Bitwise Evolution

Musings of a Portland-area hacker bent on improving digital lifestyles.

Implications: Coding for Homomorphicly Encrypted Input

Craig Gentry (Stanford / IBM) recently published a paper that proves the existence of fully homomorphic crypto systems. This has caused quite a stir, since such a system would allow an untrusted party to perform computations on encrypted data, returning an encrypted result, without ever knowing anything about the input or output. I’m not going to explain what homomorphic encryption is (at least, not in great detail). Bruce Schneier’s blog has a great post about it, and the comments there are extremely helpful in understanding how it works, and what this means for cloud computing.

I make no claims to being a cryptographer, but I did have a number of questions about the practical viability of this approach. Now, there are many questions in that vein that are directed at the performance characteristics of Gentry’s approach (which are abysmal, but not asymptotically so). I was curious about The use of side effects to discern information about the encrypted content.

For example, anyone who has used a debugger knows that you can monitor the flow of a program that has been instrumented with debugging symbols, and you can learn a great deal about the input even without examining the content of variables. If a given conditional branch directs execution one way, then you know the predicate evaluated to a specific value. I set out to determine why this sort of attack is not a problem, and I ended up learning a lot about the way programs that run on encrypted data must operate.

Homomorphisms

Let’s take a moment to quickly discuss homomorphisms, and homomorphic encryption.

a homomorphism is a structure-preserving map between two algebraic structures –Wikipedia

In this case (encryption) the homomorphism is a mapping from the clear text and the cypher-text. Fully homomorphic encryption, as Gentry discovered, preserves addition and multiplication–meaning that you can add and multiply cyphertext, and the result can be decrypted to reveal clear text that has been added and multiplied in the same way. Addition and Multiplication provide the operations necessary to implement boolean logic, and therefore, are sufficient to program very complex transformations (I’m not certain that it is safe to say “arbitrarily complex”).

It’s important to realize that every addition or multiplication operation results in a value that is encrypted. The running program can not know the intermediate results, and indeed it does not.

So, how do conditionals work?

Edward Kmett posted the conversion from if/then/else to addition/multiplication on Schneier’s blog:

[cc lang=”java”] if (condition) { return then_clause; } else { return else_clause; } [/cc]

becomes:

[cc lang=”java”] return condition * then_clause + (1-condition) * else_clause; [/cc]

Here’s a “real” example (it compiles, at least) using both approaches.
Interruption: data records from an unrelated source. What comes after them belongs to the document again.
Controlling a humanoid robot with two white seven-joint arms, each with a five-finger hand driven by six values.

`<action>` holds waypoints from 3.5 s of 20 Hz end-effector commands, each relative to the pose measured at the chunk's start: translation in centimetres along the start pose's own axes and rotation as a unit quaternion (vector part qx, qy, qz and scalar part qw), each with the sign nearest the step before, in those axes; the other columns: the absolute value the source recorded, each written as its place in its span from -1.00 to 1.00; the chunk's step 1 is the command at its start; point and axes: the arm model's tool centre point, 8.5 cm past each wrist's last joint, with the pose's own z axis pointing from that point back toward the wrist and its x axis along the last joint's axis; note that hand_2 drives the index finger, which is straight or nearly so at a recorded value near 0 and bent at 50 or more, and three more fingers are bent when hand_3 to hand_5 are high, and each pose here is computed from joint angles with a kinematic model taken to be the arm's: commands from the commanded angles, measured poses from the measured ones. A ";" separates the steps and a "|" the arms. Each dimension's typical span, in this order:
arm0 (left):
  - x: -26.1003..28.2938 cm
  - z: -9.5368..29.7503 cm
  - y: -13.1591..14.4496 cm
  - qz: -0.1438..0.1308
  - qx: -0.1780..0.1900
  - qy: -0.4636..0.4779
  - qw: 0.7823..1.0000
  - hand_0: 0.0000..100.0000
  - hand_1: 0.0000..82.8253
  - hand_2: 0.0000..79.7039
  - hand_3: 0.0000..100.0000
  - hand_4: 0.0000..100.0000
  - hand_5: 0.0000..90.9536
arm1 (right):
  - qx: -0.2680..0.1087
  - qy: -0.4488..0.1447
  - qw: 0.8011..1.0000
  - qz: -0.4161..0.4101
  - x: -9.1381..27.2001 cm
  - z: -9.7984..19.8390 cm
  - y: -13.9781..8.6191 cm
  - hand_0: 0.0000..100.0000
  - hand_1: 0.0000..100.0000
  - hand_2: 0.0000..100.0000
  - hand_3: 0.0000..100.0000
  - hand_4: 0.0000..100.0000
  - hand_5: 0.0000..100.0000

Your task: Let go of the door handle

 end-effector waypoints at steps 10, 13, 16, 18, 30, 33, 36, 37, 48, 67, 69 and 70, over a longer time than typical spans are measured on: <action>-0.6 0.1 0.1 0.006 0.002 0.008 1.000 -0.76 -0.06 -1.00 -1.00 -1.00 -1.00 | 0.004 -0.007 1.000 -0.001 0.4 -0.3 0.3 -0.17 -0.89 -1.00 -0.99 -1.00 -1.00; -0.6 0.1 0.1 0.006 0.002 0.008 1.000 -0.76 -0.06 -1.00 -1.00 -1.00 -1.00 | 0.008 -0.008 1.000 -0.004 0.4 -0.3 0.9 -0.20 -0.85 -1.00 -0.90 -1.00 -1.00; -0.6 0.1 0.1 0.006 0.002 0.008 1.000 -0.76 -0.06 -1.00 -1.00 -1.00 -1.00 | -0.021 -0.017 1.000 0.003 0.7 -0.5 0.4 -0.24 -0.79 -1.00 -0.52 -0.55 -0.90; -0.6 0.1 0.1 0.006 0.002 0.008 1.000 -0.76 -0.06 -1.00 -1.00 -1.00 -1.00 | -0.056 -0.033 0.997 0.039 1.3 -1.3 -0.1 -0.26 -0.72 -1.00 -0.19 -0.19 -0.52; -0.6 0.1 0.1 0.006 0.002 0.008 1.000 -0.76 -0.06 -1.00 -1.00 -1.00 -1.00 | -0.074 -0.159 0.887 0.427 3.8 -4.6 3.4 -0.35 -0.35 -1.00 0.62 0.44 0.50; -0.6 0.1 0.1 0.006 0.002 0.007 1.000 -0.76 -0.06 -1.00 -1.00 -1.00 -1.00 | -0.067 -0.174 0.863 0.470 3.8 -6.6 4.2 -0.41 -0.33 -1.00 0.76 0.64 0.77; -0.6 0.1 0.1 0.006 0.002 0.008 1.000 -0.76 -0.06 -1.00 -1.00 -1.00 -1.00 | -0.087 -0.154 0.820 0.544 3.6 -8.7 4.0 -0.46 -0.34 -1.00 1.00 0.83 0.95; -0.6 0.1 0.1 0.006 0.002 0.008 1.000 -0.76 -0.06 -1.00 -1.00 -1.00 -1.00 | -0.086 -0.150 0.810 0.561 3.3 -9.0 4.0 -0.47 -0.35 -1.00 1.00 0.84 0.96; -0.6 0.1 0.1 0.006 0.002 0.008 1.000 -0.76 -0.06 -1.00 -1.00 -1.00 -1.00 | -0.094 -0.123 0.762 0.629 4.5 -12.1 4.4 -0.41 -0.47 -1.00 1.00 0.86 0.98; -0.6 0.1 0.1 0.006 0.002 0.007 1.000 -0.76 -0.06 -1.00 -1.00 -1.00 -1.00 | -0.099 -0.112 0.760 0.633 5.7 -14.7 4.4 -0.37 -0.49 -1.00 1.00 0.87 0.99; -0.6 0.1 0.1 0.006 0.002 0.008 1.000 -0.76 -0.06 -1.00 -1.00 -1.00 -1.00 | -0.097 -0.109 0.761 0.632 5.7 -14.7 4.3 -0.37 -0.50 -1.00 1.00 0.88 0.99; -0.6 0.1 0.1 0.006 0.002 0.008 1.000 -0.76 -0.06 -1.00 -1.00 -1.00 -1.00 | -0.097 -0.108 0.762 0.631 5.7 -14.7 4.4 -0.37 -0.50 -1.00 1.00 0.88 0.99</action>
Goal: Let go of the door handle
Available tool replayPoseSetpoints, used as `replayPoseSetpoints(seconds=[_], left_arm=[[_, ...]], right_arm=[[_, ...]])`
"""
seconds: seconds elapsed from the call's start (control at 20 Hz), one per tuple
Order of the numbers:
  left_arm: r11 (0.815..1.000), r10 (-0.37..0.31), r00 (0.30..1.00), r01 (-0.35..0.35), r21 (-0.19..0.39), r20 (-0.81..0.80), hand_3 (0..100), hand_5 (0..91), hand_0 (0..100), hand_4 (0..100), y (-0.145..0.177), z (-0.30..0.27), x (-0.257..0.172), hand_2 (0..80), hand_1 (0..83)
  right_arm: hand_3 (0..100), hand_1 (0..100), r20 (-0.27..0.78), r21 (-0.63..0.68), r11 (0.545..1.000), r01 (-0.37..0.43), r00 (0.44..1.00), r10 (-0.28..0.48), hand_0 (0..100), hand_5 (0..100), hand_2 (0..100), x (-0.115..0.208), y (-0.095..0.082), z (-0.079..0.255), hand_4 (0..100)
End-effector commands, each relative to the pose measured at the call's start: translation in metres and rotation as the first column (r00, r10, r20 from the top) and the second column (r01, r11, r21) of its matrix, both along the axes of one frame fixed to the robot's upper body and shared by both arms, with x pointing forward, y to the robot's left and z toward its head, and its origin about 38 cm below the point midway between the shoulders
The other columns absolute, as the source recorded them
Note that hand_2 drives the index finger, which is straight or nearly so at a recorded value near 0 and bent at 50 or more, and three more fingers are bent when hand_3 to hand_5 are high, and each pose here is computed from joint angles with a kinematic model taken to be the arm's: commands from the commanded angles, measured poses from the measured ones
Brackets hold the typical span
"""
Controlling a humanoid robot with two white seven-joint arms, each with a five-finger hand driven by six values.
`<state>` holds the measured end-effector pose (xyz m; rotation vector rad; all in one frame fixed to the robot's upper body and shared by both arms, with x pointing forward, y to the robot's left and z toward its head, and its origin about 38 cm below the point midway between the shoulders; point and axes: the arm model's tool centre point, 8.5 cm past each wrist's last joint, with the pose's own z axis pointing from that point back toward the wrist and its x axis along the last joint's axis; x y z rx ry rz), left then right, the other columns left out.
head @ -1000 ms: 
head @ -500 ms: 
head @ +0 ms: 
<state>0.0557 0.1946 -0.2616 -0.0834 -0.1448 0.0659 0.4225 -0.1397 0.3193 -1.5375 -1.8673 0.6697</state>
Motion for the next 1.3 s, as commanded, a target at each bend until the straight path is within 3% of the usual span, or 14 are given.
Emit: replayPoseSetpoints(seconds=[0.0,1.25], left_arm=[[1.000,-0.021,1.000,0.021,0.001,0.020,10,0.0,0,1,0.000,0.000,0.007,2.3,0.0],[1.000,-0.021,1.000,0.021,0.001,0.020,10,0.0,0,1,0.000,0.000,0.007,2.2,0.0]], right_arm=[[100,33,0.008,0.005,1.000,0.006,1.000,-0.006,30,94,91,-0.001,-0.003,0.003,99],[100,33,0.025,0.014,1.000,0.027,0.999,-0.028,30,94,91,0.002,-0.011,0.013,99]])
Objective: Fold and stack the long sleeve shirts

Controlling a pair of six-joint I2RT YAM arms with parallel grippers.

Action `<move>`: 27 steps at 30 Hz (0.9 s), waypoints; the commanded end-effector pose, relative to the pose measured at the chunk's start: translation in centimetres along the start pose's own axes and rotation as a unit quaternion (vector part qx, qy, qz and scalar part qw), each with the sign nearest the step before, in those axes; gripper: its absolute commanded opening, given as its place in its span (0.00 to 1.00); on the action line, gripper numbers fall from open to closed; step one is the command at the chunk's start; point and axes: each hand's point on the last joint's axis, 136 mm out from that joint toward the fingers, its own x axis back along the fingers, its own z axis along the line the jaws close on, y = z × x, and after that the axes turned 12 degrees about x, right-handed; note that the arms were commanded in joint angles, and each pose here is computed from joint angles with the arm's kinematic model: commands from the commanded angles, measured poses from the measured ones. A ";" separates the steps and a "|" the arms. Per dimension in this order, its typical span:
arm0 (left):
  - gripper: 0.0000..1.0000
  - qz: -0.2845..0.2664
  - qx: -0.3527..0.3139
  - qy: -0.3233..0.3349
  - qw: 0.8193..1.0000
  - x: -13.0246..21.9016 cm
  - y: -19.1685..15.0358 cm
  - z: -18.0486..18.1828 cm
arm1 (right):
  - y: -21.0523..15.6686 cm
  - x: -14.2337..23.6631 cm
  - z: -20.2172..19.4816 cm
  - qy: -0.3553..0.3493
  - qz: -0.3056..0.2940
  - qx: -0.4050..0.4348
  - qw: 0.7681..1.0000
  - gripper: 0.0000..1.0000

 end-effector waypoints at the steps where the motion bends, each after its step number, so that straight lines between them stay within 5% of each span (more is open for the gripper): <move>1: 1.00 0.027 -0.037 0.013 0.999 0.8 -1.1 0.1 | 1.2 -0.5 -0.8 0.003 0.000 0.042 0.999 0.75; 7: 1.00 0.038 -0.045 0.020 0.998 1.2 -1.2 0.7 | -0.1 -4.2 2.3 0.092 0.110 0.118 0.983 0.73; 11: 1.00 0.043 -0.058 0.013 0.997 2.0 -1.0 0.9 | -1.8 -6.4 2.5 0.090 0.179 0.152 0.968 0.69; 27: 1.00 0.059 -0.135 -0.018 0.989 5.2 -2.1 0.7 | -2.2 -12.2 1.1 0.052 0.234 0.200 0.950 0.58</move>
This is just meant to be used for explanation – compilers could easily do the translation from the code in is0_clear() to is0_enc(). I’ve written them out separately here so we can look at the generated bytecode. [cc lang=”java”] public class Test { public int is0_clear(int input) {

  if (0==input){
     return 2;
  } else {
     return 3;
  }

}

public int is0_enc(int input) {

  // I'm cheating a bit to keep this simple -- calculate
  // the conditional to be either 0 or 1:
  int cond = 0==input ? 1 : 0;
  return cond * 2 + (1-cond) * 3;

} } [/cc]

And here’s the bytecode (generated by sun-java-6, and output with javap -verbose).

[cc lang=”asm”] public int is0_clear(int); Code: Stack=2, Locals=2, Args_size=2 0: iconst_0 1: iload_1 2: if_icmpne 7 // Conditional Jump!! 5: iconst_2 6: ireturn // return a constant 2 7: iconst_3 8: ireturn // return a constant 3

public int is0_enc(int); Code: Stack=3, Locals=3, Args_size=2 0: iconst_0 // lines 0-9 here are for the “cheating” part 1: iload_1 // just ignore them – the arithmetic to accomplish 2: if_icmpne 9 // the same thing is complex, and not important. 5: iconst_1 6: goto 10 9: iconst_0 10: istore_2 // note that there are no conditional jumps below here: 11: iload_2
12: iconst_2 13: imul 14: iconst_1 15: iload_2 16: isub 17: iconst_3 18: imul 19: iadd 20: ireturn // return the result of the calculated expression. [/cc]

Since every operation results in an unknown value, no conditional branches can be taken! Every branch has to be evaluated, and the correct result of the ‘correct’ branch is selected by multiplying by a binary value, that is itself, encrypted! This means that things like run-time short-circuit evaluation are not possible, monitoring progam flow is meaningless, (possibly?) every input will result in the same run-time, and all side-effects will happen regardless of the input.

Implications?

Going further down this rabbit hole, caching is impossible, and global state (if even posible) is likely to be extremely dangerous. I shudder to think of how Python’s concept of scoping would interact with a compiler that generates code for homomorphicly encrypted input.

Aside from the pure overhead of dealing with encrypted data, and the “refreshing” required with Gentry’s algorithm, I think that there are going to be some serious performance and development concerns once homomorphic encryption becomes a reality. The programming practices that are common in languages like Java and Python now are not likely to hold up. I expect that the APIs that enable operation on encrypted data will be based on total functions, and I have only begun to think about the implications for testing, code coverage, and quality assurance.